Opens Fri., June 21 at SIFF Film Center.
Not rated. 93 minutes.

Reality TV and competition docs—Spellbound, Kings of Pastry, etc.—set the familiar structure for this backstage tale of four guys preparing to take the grueling master sommelier exam, basically a cram-course Ph.D. in wine. Director Jason Wise was a friend of bartender Brian McClintic, who gave him total access over three years. The other three candidates are Dustin Wilson, Ian Cauble, and DLynn Proctor—a rare black face in the cheerfully snobby and competitive grape game. Brian, Dustin, and Ian are the California bros, who meet regularly to taste, spit, and describe. (DLynn lives elsewhere and gets less screen time.) In addition to being a geeky celebration of wine, SOMM offers a torrent of words as our heroes struggle to articulate what’s on their tongues: truffle, chalk, skins, decay, “like a freshly opened can of tennis balls,” youthful, wet wool, lemon seeds, cat pee, granny purse, rubber hose, slate, cinnamon, nutmeg, canned peaches, etc. It’s like a free-association SAT vocabulary-building exercise as the four guys try to match blind-tasting samples with the correct vintage.

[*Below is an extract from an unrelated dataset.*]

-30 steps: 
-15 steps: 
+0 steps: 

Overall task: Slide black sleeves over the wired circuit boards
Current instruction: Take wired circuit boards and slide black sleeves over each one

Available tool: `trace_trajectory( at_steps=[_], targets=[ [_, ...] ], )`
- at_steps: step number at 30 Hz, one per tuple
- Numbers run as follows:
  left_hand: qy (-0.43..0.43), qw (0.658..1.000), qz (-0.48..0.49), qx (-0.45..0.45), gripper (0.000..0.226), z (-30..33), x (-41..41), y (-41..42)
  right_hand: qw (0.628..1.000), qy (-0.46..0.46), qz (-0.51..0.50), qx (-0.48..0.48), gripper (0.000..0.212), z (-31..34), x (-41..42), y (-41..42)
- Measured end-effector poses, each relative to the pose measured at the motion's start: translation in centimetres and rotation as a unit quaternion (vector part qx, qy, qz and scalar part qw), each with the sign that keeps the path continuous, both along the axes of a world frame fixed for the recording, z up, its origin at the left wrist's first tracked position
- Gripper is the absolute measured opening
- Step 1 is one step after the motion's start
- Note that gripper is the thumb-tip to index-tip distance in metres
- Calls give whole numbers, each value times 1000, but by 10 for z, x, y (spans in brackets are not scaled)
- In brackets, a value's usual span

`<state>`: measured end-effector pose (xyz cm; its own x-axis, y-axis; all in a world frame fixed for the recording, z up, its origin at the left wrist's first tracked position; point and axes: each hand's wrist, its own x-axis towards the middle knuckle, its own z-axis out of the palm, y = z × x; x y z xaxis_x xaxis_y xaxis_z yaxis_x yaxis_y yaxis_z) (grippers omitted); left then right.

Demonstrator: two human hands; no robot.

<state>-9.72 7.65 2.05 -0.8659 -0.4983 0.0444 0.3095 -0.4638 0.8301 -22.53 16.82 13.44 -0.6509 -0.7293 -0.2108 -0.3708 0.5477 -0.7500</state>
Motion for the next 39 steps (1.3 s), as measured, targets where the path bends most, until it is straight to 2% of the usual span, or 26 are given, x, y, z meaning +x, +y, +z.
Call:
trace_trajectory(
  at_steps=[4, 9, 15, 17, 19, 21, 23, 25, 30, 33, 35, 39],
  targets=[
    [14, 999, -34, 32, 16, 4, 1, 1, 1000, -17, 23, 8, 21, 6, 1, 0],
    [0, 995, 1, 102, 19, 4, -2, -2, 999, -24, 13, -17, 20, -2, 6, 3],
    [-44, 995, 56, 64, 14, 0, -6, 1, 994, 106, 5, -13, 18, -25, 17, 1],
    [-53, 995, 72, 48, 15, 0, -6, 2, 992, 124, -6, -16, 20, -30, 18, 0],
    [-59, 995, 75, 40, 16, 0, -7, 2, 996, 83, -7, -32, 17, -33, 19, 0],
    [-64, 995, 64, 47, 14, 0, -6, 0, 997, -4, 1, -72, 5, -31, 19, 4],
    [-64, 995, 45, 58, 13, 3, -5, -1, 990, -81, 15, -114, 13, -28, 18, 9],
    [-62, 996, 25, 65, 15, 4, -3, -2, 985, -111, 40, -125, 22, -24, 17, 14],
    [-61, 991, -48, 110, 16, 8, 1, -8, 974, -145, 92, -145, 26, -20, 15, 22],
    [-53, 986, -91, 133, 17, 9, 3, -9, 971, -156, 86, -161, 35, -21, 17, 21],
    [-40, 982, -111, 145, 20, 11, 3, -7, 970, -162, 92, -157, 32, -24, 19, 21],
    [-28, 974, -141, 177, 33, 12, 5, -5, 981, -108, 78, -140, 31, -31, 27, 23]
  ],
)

The very tolerant wives and girlfriends of these “egomaniacs” are interviewed for context, and Wise also adds helpful graphics and opinions from experts who have the sommelier exam behind them. (The star among them is the grandly loquacious Fred Dame, who deserves a movie of his own—he’s like the Jackie Gleason of wine.) The whole process reminds you of the London taxi-driver exam or Joshua Foer’s book about memorization contests, Moonwalking With Einstein (also to be a movie). Ian is the overbearing alpha-taster of the obsessive, one-upping bunch, whose group dynamics suggest a Christopher Guest mockumentary. Another aspect of the exam is table service, so our guys also practice with surly fake customers in what’s essentially an improv comedy exercise (where, again, Dame shines).

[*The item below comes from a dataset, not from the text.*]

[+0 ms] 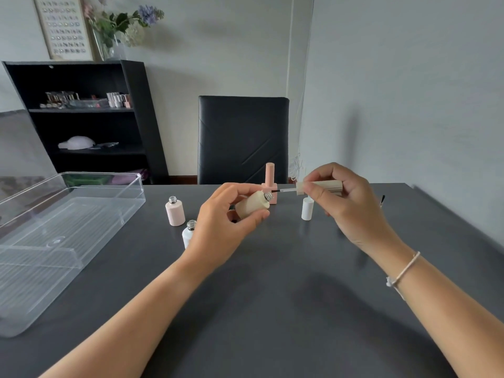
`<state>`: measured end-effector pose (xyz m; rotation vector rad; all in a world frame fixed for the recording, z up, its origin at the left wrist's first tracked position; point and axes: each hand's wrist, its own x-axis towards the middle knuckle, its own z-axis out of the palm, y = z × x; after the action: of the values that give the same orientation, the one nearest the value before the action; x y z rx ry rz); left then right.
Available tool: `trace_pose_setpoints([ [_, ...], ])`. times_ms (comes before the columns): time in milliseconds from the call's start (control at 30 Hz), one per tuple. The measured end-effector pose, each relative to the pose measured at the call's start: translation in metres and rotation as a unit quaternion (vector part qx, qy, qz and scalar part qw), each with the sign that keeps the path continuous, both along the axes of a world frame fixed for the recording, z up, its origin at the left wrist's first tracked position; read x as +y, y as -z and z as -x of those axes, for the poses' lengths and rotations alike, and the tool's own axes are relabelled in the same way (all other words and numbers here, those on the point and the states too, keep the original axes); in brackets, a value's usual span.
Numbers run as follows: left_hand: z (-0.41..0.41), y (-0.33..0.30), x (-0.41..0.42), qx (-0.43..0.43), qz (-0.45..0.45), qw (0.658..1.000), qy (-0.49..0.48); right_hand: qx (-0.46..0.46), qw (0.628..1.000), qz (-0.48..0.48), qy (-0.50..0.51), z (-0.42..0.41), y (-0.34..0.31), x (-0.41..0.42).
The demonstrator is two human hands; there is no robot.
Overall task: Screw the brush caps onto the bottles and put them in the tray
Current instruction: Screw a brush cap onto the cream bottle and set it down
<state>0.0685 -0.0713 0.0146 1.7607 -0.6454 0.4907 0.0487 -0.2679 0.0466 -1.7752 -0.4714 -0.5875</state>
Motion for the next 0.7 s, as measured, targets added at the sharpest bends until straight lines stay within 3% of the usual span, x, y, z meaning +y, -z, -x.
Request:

If SOMM is overscored and too prone to cutesy slo-mo interstitials of shattering wine glasses, no matter. By the time we get to Dallas for the big exam, we’re so invested in these four funny, personable fellows that failure would be shattering for us too. Heading into the test, says Brian, “It’s like the death-row walk.” After the film’s done, however, you’ll want nothing less than Champagne.